Le ministre chargé de l’enseignement supérieur, Philippe Baptiste, s’est ainsi opposé à l’intégration de cette définition, appelant à « un débat de fond sur le statut de l’IHRA ». « Cette définition n’est pas opposable juridiquement » et l’adopter comme référence reviendra « à faire évoluer nos formations sans qu’on en ait nous-mêmes le contrôle, ce qui introduit un biais notable », a-t-il mis en garde. « Cette définition a fait l’objet d’un rejet par l’Agence des droits fondamentaux de l’Union européenne, par la Ligue des droits de l’Homme, par la Commission nationale consultative des droits de l’homme », s’est inquiété le député « insoumis » du Val-de-Marne Louis Boyard.

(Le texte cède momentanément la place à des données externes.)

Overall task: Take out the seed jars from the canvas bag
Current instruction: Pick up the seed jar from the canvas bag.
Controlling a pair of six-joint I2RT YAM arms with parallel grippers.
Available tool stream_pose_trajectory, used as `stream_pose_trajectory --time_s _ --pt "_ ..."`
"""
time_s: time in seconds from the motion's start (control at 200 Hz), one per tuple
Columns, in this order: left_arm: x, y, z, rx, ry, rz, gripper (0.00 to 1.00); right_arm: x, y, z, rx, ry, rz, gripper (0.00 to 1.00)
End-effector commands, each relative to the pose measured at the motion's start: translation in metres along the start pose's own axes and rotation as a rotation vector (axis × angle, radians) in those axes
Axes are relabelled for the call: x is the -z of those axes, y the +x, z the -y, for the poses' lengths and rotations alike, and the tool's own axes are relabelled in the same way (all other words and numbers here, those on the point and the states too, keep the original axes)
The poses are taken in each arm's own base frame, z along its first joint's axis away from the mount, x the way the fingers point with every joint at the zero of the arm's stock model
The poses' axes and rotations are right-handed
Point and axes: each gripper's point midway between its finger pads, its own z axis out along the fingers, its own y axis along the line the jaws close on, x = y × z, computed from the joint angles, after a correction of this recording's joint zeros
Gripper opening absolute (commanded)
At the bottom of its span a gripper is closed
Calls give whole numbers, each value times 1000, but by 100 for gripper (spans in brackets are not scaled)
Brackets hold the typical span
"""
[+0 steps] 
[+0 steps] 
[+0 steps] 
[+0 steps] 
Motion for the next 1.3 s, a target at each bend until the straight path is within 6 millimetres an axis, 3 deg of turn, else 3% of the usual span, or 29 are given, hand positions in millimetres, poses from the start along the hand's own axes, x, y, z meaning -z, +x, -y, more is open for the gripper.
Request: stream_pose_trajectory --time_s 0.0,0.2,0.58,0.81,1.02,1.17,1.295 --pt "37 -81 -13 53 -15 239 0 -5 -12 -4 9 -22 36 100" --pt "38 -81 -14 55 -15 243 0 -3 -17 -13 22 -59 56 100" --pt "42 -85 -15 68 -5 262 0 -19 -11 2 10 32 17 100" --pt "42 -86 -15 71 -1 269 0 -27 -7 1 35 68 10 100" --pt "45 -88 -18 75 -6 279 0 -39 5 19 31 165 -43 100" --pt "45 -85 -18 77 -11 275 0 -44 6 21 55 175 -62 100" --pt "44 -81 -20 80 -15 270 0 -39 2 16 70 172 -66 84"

Au contraire, pour le député Les Républicains du Rhône Alexandre Portier, elle est la seule à même « d’intégrer les formes renouvelées de l’antisémitisme, qui a changé de camp et prend souvent le visage de l’antisionisme militant ».
« Motif trop large »
Enfin, l’article 3, supprimé lors de son examen en commission, a été rétabli. Il prévoit une adaptation de la procédure disciplinaire au sein des universités pour les actes d’antisémitisme, de racisme, de violence, de discrimination et d’incitation à la haine, qui passe par l’élargissement des motifs permettant d’engager la procédure. Il instaure également une nouvelle commission disciplinaire à l’échelon des régions académiques, placée sous l’autorité des recteurs, présidée par un membre de la justice administrative, et à laquelle un président d’université pourra décider de recourir s’il ne souhaite pas utiliser sa propre juridiction universitaire.
« Cet article va éviter que des citadelles idéologiques que sont devenues certaines universités soient juges et partie », s’est félicitée Mme Yadan. Pour le groupe « insoumis », au contraire, « cet article est là pour permettre l’amplification de la répression contre les mouvements pour la paix ». « C’est le ministre qui, par décret, va décider de qui compose cette commission académique, et l’université n’aura rien à dire », a dénoncé Louis Boyard.
L’adoption d’un sous-amendement atténue néanmoins l’article 3. Il supprime la sanction à l’égard des « faits susceptibles de porter atteinte au bon déroulement des activités qui sont organisées [dans les établissements] ». Cette nouvelle qualification juridique, en vertu d’un « motif trop large » pourrait « brider la liberté d’expression et de manifestation universitaire », a justifié le député écologiste de l’Essonne Steevy Gustave.